How I changed series part 4: Now where have you seen your values in action?
The next stage is about working out where you’ve seen the staff on your list playing out the values you’ve identified in real life. Over the next two posts I will offer some examples from ATG to give you some ideas.
The next bit is quite hard because you must come up with where you’ve seen your newly defined company values in action.
For me, I had to identify where I’d seen any of my staff members think like a customer, and write that down. The same was done by all the other managers because we had chosen these particular guys and girls to model our values on, so now we needed to support those choices with evidence.
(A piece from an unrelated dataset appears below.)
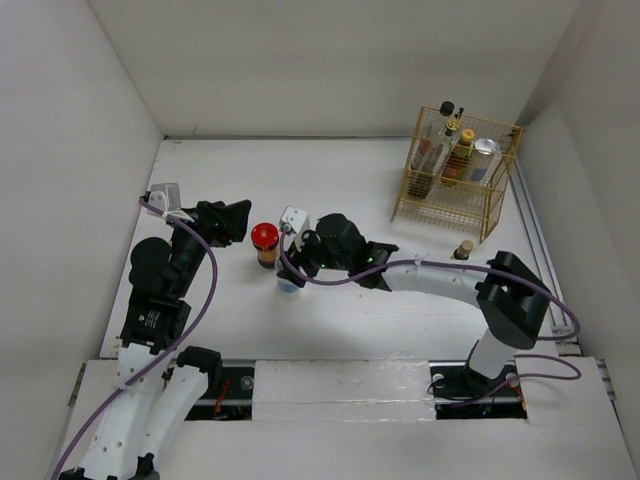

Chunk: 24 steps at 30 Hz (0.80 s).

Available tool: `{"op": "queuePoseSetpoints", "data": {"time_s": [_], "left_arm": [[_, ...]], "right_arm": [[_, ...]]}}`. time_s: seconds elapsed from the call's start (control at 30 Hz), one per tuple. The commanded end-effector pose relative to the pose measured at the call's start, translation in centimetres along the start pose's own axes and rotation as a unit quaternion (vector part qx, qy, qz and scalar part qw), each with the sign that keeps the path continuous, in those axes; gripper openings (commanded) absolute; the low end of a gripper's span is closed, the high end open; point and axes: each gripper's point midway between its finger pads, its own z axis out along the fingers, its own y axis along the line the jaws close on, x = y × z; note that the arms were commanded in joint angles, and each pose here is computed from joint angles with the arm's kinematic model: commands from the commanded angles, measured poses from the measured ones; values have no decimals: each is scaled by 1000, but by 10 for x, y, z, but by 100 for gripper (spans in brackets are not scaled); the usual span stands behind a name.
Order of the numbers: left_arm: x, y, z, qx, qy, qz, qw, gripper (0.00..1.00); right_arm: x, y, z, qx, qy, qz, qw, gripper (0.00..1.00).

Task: Organize the condiment bottles

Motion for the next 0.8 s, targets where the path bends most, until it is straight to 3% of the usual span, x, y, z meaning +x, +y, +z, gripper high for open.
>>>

We needed something we could describe, something they had done on a particular day like gone above and beyond to help a customer out and so on. We had to come up with supporting examples, as that's where the power lies for your company Values.
The values aren’t just something created by the boss and stuck up on a wall. The values are the living, beating heart of your business, You’ve come up with the values.
An example from ATG is what we call ‘good to work with’, or to sum it up – they’re not a knob! Most people laugh at this saying but everyone knows what one is, and it’s not someone we want to employee at ATG. It’s more than being a team player and it’s about surrounding yourself with good people to improve yourself.
One way this was demonstrated was through a situation where there was a tricky problem for a new client. A solution was designed together, with the leadership, tech and sales consultancy teams working together to win the deal. In that situation, all my tech people worked together with the sales, marketing and other teams to design a solution and they actually spoke to each other for the benefit of the client.
Next is the positive attitude value, the question is about ‘How can we make this work’, rather than, ‘This will never work’. This was demonstrated by one of my engineers, who was heard shouting on a Friday night: “It’s five to five! I’ve got two tickets to go – come on!”
I thought, ‘Wow!’ One of my employees will bust their gut and say that when the boss and the technical director aren’t even there. The engineer in question is a funny guy and sings all day, but he’s also a great engineer. Who wouldn’t want a man like that on their team that had that attitude, rather than saying, ‘It’s five to five. Let’s go’ and goes home? He wanted to get those tickets done and took pride in doing so.